What is a laparoscopic splenectomy?

Laparoscopic splenectomy is performed through four or five minimal incisions in the abdomen. Through one of them, the laparoscope is inserted that allows to see the interior of the stomach, and through the rest, the surgical instruments will be inserted. Necessary for removal of the spleen. This minimally invasive surgery allows a better recovery and leaves more aesthetic scars.

What is an open splenectomy?

Open splenectomy is the one performed according to conventional surgery. In this surgery, a single incision is made in the upper left abdominal area, under the coastal zone. This incision is about 10 to 15 cm. and allows to reach the spleen and extract it. Facing surgery laparoscopic has a slower recovery and leaves a less aesthetic scar.

How long does a splenectomy take?

The time of the splenectomy is variable, depending on the complications that arise during the surgery. In general, we can say that it is a technique that takes between one and two hours to perform.

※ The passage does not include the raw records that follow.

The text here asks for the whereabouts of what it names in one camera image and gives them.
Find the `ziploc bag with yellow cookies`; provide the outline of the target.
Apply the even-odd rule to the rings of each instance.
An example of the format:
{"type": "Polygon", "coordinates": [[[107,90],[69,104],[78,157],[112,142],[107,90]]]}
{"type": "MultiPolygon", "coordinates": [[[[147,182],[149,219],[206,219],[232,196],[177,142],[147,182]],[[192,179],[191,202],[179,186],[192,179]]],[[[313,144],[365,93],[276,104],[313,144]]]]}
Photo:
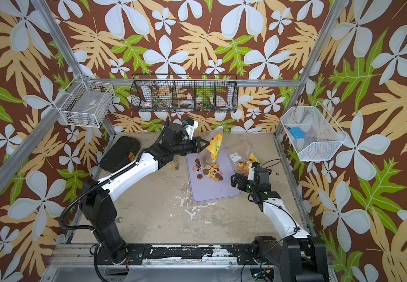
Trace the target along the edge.
{"type": "Polygon", "coordinates": [[[216,164],[223,141],[223,126],[217,126],[206,138],[209,145],[200,153],[202,169],[208,169],[216,164]]]}

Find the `ziploc bag with brown items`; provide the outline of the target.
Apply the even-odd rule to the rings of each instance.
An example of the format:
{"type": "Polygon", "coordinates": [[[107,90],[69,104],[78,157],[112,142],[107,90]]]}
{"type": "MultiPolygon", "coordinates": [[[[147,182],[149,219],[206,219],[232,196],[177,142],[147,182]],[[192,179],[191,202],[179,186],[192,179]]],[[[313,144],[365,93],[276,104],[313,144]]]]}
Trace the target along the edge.
{"type": "Polygon", "coordinates": [[[169,162],[169,168],[175,171],[180,168],[180,159],[178,156],[174,156],[173,160],[169,162]]]}

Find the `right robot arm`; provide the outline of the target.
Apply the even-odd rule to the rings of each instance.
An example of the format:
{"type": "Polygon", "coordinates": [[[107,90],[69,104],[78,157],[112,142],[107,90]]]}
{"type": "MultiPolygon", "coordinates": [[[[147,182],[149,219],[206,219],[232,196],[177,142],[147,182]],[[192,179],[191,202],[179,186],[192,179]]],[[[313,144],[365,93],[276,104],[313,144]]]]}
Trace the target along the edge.
{"type": "Polygon", "coordinates": [[[252,242],[252,258],[271,266],[270,274],[261,279],[272,282],[328,282],[329,269],[324,242],[311,236],[293,218],[280,195],[272,190],[271,170],[263,167],[249,169],[249,175],[234,174],[231,185],[248,194],[248,201],[256,204],[276,229],[280,239],[257,236],[252,242]]]}

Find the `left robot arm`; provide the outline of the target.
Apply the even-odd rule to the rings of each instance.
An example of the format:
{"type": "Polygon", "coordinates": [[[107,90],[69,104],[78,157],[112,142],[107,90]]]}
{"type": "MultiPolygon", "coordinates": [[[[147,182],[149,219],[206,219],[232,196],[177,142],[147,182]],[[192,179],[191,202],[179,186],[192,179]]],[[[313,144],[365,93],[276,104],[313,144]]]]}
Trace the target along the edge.
{"type": "Polygon", "coordinates": [[[115,219],[117,210],[114,202],[133,184],[158,171],[175,156],[200,153],[209,142],[194,136],[199,123],[188,119],[181,124],[166,122],[157,140],[143,149],[138,157],[111,175],[93,182],[82,194],[73,200],[61,213],[59,225],[64,230],[90,230],[98,244],[114,264],[126,260],[126,242],[122,239],[115,219]],[[82,214],[89,225],[70,226],[64,222],[67,213],[76,204],[80,205],[82,214]]]}

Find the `ziploc bag right with yellow toy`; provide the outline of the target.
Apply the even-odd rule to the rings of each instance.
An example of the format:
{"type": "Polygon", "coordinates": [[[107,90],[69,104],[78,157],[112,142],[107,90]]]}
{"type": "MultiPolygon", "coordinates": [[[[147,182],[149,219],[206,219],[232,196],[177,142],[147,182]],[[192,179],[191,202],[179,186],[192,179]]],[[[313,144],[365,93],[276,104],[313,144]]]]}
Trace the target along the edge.
{"type": "Polygon", "coordinates": [[[249,175],[249,166],[251,163],[259,163],[261,161],[254,154],[251,147],[245,148],[235,148],[228,151],[229,158],[234,167],[235,173],[241,174],[242,176],[249,175]]]}

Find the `pile of poured cookies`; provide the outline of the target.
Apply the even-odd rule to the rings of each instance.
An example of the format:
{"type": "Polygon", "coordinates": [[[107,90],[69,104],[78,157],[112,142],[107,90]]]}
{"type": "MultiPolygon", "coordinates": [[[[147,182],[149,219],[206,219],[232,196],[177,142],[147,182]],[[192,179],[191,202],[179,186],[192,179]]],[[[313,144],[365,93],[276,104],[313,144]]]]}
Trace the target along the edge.
{"type": "Polygon", "coordinates": [[[203,168],[201,166],[200,160],[195,159],[195,166],[192,168],[194,172],[197,173],[197,179],[201,180],[204,177],[211,179],[215,182],[219,182],[223,180],[223,173],[218,164],[210,166],[208,168],[203,168]]]}

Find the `lavender plastic tray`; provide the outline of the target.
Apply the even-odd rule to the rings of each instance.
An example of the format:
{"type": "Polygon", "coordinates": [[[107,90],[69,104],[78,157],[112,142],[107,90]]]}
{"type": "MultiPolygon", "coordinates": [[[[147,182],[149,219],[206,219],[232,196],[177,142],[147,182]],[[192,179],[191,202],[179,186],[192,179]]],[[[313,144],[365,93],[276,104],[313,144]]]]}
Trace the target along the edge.
{"type": "Polygon", "coordinates": [[[239,196],[241,191],[231,186],[231,176],[235,174],[233,165],[225,148],[219,153],[216,164],[219,165],[223,180],[215,182],[207,177],[197,179],[197,173],[192,170],[195,166],[195,159],[199,159],[199,154],[189,154],[186,156],[188,174],[190,180],[191,196],[194,202],[209,202],[218,199],[239,196]]]}

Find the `black hard case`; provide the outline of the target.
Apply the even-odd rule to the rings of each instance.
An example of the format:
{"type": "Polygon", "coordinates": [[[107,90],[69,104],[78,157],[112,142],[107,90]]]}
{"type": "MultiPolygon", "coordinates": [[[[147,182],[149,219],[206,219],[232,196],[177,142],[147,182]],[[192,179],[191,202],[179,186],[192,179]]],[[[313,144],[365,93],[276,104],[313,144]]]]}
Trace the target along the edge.
{"type": "Polygon", "coordinates": [[[114,173],[135,161],[140,149],[141,143],[138,139],[130,136],[122,136],[102,157],[100,166],[102,170],[114,173]]]}

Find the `blue object in basket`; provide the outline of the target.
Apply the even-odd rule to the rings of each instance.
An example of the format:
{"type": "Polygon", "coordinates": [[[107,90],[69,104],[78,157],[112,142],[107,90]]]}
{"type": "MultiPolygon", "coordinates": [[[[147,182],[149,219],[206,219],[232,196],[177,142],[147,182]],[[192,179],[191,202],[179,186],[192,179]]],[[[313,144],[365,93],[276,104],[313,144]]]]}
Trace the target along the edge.
{"type": "Polygon", "coordinates": [[[305,137],[305,132],[301,128],[288,128],[288,130],[295,139],[303,139],[305,137]]]}

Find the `white mesh basket right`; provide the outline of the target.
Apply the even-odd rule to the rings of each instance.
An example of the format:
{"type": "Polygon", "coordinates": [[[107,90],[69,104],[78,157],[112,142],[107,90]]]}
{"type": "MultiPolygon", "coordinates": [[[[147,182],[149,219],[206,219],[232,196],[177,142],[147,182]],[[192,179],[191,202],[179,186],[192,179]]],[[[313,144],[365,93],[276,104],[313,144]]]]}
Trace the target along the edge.
{"type": "Polygon", "coordinates": [[[293,106],[281,117],[281,123],[300,161],[330,161],[348,139],[332,114],[321,104],[293,106]],[[288,128],[301,128],[303,139],[295,139],[288,128]]]}

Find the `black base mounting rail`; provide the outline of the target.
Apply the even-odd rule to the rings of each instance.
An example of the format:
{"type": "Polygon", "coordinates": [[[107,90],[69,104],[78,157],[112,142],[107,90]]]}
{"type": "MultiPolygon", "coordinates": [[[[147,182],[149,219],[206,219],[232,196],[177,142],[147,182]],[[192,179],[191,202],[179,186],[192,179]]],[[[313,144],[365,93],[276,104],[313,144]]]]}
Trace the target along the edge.
{"type": "Polygon", "coordinates": [[[94,257],[99,265],[122,264],[140,266],[147,260],[171,259],[203,260],[214,257],[231,257],[238,264],[252,260],[261,261],[268,248],[260,248],[259,243],[235,244],[125,244],[117,250],[99,246],[94,257]]]}

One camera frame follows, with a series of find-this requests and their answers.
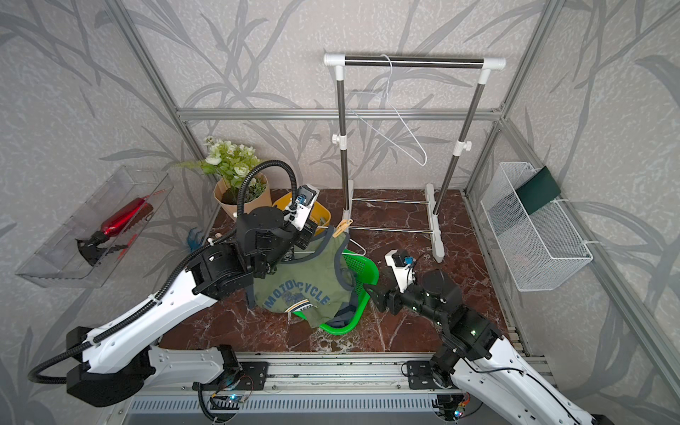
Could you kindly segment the navy blue tank top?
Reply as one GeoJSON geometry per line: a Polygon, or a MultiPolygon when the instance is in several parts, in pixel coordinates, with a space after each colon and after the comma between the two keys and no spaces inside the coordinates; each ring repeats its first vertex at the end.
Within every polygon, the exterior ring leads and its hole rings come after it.
{"type": "Polygon", "coordinates": [[[357,305],[343,304],[336,315],[326,322],[332,329],[341,329],[348,326],[356,315],[357,305]]]}

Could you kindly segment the wooden clothespin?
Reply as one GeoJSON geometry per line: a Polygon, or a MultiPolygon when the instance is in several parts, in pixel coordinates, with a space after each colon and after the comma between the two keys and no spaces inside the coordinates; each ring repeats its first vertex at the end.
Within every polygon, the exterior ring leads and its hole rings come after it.
{"type": "Polygon", "coordinates": [[[340,237],[341,234],[349,230],[350,226],[352,226],[352,219],[343,219],[343,221],[340,221],[340,223],[338,223],[338,225],[336,226],[336,229],[333,233],[333,237],[334,238],[340,237]]]}

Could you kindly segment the green tank top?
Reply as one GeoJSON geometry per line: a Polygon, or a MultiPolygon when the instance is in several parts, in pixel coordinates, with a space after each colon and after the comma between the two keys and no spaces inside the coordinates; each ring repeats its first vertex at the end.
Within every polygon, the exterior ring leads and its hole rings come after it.
{"type": "Polygon", "coordinates": [[[270,313],[302,313],[311,328],[332,319],[343,304],[357,305],[354,276],[342,256],[348,240],[333,237],[330,227],[304,250],[277,266],[274,274],[254,281],[246,290],[250,308],[270,313]]]}

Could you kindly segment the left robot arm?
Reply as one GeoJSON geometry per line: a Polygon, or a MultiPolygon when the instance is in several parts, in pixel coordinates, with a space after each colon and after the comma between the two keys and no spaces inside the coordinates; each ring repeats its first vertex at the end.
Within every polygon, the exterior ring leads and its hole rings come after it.
{"type": "Polygon", "coordinates": [[[70,331],[67,350],[33,367],[28,380],[63,385],[92,407],[109,407],[156,384],[212,384],[235,375],[237,361],[226,348],[169,351],[156,343],[191,315],[274,274],[295,246],[310,242],[316,225],[309,216],[320,191],[298,185],[281,160],[255,166],[242,187],[267,168],[281,168],[289,177],[291,200],[285,209],[264,206],[248,213],[240,194],[234,229],[189,254],[157,292],[127,313],[98,328],[70,331]]]}

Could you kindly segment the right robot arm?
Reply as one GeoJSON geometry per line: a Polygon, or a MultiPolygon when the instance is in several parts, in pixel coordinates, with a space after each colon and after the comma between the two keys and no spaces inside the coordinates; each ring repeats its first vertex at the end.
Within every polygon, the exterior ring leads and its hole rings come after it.
{"type": "Polygon", "coordinates": [[[403,309],[440,329],[442,345],[430,359],[434,381],[480,400],[512,424],[609,424],[570,401],[522,357],[497,326],[467,306],[462,292],[442,270],[421,276],[399,268],[407,287],[366,289],[382,312],[403,309]]]}

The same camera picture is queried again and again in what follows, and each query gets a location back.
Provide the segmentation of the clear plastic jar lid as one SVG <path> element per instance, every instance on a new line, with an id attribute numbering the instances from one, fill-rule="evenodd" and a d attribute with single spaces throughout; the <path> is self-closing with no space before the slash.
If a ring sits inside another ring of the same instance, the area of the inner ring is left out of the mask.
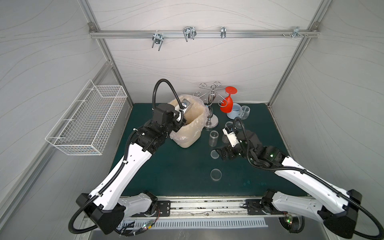
<path id="1" fill-rule="evenodd" d="M 212 159 L 217 159 L 217 154 L 218 154 L 218 152 L 216 150 L 212 150 L 211 153 L 210 153 L 211 158 Z"/>

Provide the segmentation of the jar with dried flowers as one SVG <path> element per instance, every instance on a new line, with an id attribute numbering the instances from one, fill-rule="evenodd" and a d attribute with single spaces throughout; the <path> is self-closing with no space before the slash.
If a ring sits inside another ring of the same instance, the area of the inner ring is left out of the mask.
<path id="1" fill-rule="evenodd" d="M 217 145 L 218 138 L 219 138 L 219 132 L 217 132 L 215 130 L 210 131 L 209 146 L 210 147 L 215 147 Z"/>

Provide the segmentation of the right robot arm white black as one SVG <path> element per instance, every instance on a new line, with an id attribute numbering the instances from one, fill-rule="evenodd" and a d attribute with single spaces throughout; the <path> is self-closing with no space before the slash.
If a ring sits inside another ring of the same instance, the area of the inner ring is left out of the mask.
<path id="1" fill-rule="evenodd" d="M 359 236 L 368 240 L 382 240 L 384 228 L 377 218 L 362 207 L 362 194 L 356 190 L 338 188 L 298 164 L 274 146 L 263 146 L 258 136 L 245 128 L 241 118 L 224 127 L 224 136 L 229 144 L 216 149 L 223 160 L 242 157 L 255 169 L 268 171 L 284 178 L 303 191 L 307 197 L 296 197 L 276 190 L 267 190 L 261 200 L 248 204 L 254 211 L 266 215 L 284 214 L 286 225 L 291 223 L 290 215 L 299 215 L 322 223 L 330 232 L 344 238 Z M 359 213 L 365 214 L 378 228 L 378 234 L 358 232 L 356 225 Z"/>

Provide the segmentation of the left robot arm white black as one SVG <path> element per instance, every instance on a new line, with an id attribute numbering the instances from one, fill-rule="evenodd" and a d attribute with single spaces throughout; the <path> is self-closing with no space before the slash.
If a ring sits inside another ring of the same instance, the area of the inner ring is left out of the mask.
<path id="1" fill-rule="evenodd" d="M 170 87 L 176 97 L 177 107 L 156 104 L 161 83 Z M 160 79 L 155 84 L 152 110 L 152 119 L 133 130 L 126 142 L 123 157 L 108 176 L 91 193 L 83 193 L 77 198 L 79 209 L 69 220 L 70 233 L 78 235 L 101 229 L 107 235 L 114 232 L 124 219 L 127 208 L 119 203 L 123 191 L 144 163 L 170 137 L 171 132 L 178 132 L 186 124 L 186 107 L 167 79 Z"/>

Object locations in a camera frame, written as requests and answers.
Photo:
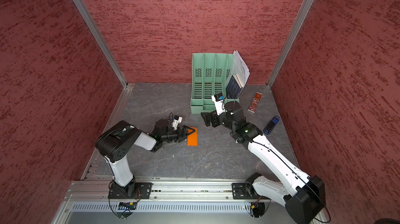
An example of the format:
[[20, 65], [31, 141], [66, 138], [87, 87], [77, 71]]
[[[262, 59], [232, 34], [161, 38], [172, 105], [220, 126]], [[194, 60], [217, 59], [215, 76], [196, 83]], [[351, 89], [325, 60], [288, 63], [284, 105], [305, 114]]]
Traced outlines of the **left base circuit board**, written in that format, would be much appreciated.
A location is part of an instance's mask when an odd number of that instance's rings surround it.
[[137, 202], [120, 202], [118, 205], [118, 210], [136, 210]]

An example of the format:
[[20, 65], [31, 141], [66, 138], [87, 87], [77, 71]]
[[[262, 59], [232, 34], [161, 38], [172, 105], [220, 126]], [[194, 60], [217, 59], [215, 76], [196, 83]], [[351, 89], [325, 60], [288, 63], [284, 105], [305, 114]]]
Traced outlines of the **green file organizer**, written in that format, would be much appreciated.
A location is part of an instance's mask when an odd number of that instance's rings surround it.
[[233, 54], [192, 54], [192, 114], [215, 110], [211, 97], [219, 93], [226, 94], [226, 80], [232, 63]]

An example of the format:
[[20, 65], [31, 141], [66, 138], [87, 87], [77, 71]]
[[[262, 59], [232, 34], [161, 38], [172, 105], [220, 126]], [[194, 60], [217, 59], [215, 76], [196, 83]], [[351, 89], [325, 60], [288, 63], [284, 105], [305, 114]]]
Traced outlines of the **front aluminium rail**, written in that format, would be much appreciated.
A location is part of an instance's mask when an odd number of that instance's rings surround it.
[[[69, 201], [107, 201], [109, 184], [111, 180], [81, 180], [71, 183], [70, 188], [63, 197], [64, 202]], [[257, 179], [228, 180], [228, 179], [189, 179], [189, 178], [139, 178], [137, 182], [151, 182], [153, 184], [150, 198], [145, 200], [114, 199], [112, 201], [189, 201], [189, 202], [228, 202], [253, 200], [234, 200], [232, 195], [232, 183], [245, 182], [251, 184], [255, 191], [264, 197], [277, 203], [285, 203], [284, 198], [295, 196], [302, 188], [309, 189], [310, 186], [296, 179], [289, 187], [281, 182], [275, 182], [260, 177]]]

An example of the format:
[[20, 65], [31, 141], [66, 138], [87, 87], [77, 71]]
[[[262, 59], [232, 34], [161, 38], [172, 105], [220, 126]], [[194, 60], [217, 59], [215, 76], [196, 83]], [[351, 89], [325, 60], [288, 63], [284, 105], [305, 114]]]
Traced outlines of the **dark blue notebook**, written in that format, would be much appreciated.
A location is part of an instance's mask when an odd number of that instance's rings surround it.
[[226, 86], [226, 96], [228, 99], [237, 99], [243, 90], [243, 86], [237, 76], [234, 74]]

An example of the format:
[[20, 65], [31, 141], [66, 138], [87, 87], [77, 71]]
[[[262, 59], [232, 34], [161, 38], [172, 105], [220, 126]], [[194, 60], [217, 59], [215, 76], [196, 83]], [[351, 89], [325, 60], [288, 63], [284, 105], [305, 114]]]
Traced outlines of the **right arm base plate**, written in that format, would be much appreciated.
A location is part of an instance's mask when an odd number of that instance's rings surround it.
[[269, 200], [268, 197], [264, 197], [259, 195], [254, 187], [245, 182], [237, 182], [237, 183], [232, 183], [232, 195], [234, 200], [253, 200], [257, 201], [258, 199], [261, 200]]

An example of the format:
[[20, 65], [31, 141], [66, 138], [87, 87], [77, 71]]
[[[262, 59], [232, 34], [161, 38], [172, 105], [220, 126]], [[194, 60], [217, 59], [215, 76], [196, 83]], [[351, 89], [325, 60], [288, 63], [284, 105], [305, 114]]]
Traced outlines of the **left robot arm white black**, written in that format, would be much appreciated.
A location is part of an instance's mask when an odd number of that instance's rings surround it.
[[105, 158], [112, 172], [112, 181], [108, 188], [108, 198], [114, 199], [149, 199], [153, 184], [136, 182], [127, 154], [132, 147], [140, 147], [150, 152], [157, 152], [165, 142], [180, 143], [184, 140], [196, 140], [196, 128], [179, 126], [181, 117], [160, 119], [151, 133], [145, 133], [126, 121], [120, 121], [104, 132], [95, 147]]

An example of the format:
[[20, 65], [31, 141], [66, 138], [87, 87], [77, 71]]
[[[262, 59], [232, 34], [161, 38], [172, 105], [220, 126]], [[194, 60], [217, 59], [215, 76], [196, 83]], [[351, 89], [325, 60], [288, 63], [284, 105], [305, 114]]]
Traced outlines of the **small red box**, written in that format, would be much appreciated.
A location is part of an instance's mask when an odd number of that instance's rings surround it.
[[258, 107], [258, 105], [260, 103], [260, 100], [262, 98], [262, 95], [263, 94], [260, 93], [260, 92], [256, 92], [255, 93], [255, 96], [253, 97], [252, 102], [250, 103], [250, 105], [248, 107], [248, 111], [249, 112], [251, 112], [251, 113], [255, 113], [256, 112], [257, 107]]

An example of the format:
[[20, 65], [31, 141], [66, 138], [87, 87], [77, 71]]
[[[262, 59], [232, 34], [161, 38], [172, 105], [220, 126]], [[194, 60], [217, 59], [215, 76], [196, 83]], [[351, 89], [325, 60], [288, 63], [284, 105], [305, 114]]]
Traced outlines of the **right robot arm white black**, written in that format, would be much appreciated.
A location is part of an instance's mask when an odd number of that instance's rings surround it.
[[231, 137], [258, 157], [278, 178], [271, 181], [261, 174], [248, 178], [247, 184], [259, 197], [269, 198], [285, 207], [297, 224], [310, 224], [326, 208], [323, 180], [311, 177], [282, 155], [254, 124], [248, 122], [238, 103], [216, 102], [216, 109], [201, 113], [207, 127], [220, 125], [230, 130]]

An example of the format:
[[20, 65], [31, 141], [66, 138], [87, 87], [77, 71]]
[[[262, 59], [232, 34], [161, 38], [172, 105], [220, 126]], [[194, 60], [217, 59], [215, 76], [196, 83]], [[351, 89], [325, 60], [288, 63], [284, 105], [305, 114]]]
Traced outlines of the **left aluminium frame post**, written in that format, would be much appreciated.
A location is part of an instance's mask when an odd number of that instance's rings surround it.
[[87, 27], [89, 28], [92, 36], [94, 37], [95, 41], [97, 42], [98, 46], [100, 47], [102, 53], [106, 57], [109, 65], [111, 66], [112, 70], [114, 71], [115, 75], [117, 76], [118, 80], [120, 81], [122, 87], [126, 89], [129, 85], [127, 79], [125, 78], [123, 72], [121, 71], [117, 61], [115, 60], [110, 48], [108, 47], [101, 31], [99, 30], [98, 26], [96, 25], [93, 17], [91, 16], [87, 6], [85, 5], [83, 0], [72, 0], [76, 8], [78, 9], [80, 15], [82, 16], [84, 22], [86, 23]]

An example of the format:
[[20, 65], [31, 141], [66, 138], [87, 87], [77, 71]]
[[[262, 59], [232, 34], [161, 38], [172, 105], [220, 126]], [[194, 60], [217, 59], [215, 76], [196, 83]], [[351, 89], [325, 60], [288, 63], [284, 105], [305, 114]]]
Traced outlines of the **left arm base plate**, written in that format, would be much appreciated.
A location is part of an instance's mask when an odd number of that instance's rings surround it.
[[153, 184], [150, 182], [132, 182], [122, 187], [111, 182], [109, 186], [109, 199], [149, 199]]

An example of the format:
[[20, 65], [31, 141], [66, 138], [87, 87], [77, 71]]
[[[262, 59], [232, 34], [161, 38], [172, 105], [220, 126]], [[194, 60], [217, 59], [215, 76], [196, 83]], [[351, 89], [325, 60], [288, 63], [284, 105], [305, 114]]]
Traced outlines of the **aluminium frame post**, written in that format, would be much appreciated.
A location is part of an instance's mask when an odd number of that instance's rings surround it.
[[110, 48], [108, 47], [101, 31], [99, 30], [98, 26], [96, 25], [93, 17], [91, 16], [87, 6], [85, 5], [83, 0], [72, 0], [76, 8], [78, 9], [80, 15], [82, 16], [84, 22], [86, 23], [87, 27], [89, 28], [92, 36], [94, 37], [95, 41], [97, 42], [98, 46], [100, 47], [102, 53], [106, 57], [109, 65], [111, 66], [112, 70], [114, 71], [115, 75], [117, 76], [118, 80], [120, 81], [122, 87], [126, 89], [129, 85], [127, 79], [125, 78], [123, 72], [121, 71], [117, 61], [115, 60]]
[[269, 87], [272, 87], [274, 84], [276, 78], [278, 77], [278, 74], [285, 62], [285, 59], [287, 58], [291, 47], [308, 15], [308, 12], [313, 4], [314, 0], [303, 0], [301, 7], [297, 13], [297, 16], [294, 20], [294, 23], [291, 27], [291, 30], [287, 36], [287, 39], [282, 47], [282, 50], [277, 58], [277, 61], [272, 69], [272, 72], [266, 82], [266, 85]]

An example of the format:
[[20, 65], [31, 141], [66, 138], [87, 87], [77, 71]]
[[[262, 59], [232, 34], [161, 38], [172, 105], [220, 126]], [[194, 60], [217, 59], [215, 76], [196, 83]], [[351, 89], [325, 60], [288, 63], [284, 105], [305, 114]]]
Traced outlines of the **orange square paper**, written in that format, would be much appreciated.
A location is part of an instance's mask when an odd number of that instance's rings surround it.
[[198, 145], [198, 130], [196, 130], [195, 134], [187, 137], [187, 145], [192, 147], [196, 147]]

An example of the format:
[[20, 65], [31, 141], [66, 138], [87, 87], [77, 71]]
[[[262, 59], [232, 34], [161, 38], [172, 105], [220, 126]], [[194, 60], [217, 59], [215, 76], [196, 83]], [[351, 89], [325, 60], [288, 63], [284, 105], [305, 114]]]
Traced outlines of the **white paper sheets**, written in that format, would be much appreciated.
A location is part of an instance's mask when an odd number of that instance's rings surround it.
[[233, 75], [237, 76], [240, 85], [244, 88], [250, 76], [250, 70], [237, 50], [233, 52], [233, 62], [226, 79], [226, 87]]

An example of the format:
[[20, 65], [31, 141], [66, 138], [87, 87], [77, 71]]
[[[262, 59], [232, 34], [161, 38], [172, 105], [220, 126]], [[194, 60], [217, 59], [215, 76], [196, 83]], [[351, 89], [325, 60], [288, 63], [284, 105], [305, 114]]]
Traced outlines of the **right aluminium frame post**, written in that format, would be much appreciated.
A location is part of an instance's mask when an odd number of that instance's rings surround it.
[[269, 87], [272, 87], [274, 84], [276, 78], [278, 77], [278, 74], [285, 62], [285, 59], [287, 58], [291, 47], [308, 15], [308, 12], [313, 4], [314, 0], [303, 0], [301, 7], [297, 13], [297, 16], [294, 20], [294, 23], [291, 27], [291, 30], [287, 36], [287, 39], [282, 47], [282, 50], [277, 58], [277, 61], [272, 69], [272, 72], [266, 82], [266, 85]]

What is spleen removal for low platelets?

The spleen removal due to low platelets is one of the leading causes for which the spleen is removed; the spleen acts as a blood filter.

The filter function causes the spleen to accumulate abnormal blood cells such as platelets. When the spleen is removed, this function stops performing, and an average number of platelets in the bloodstream returns.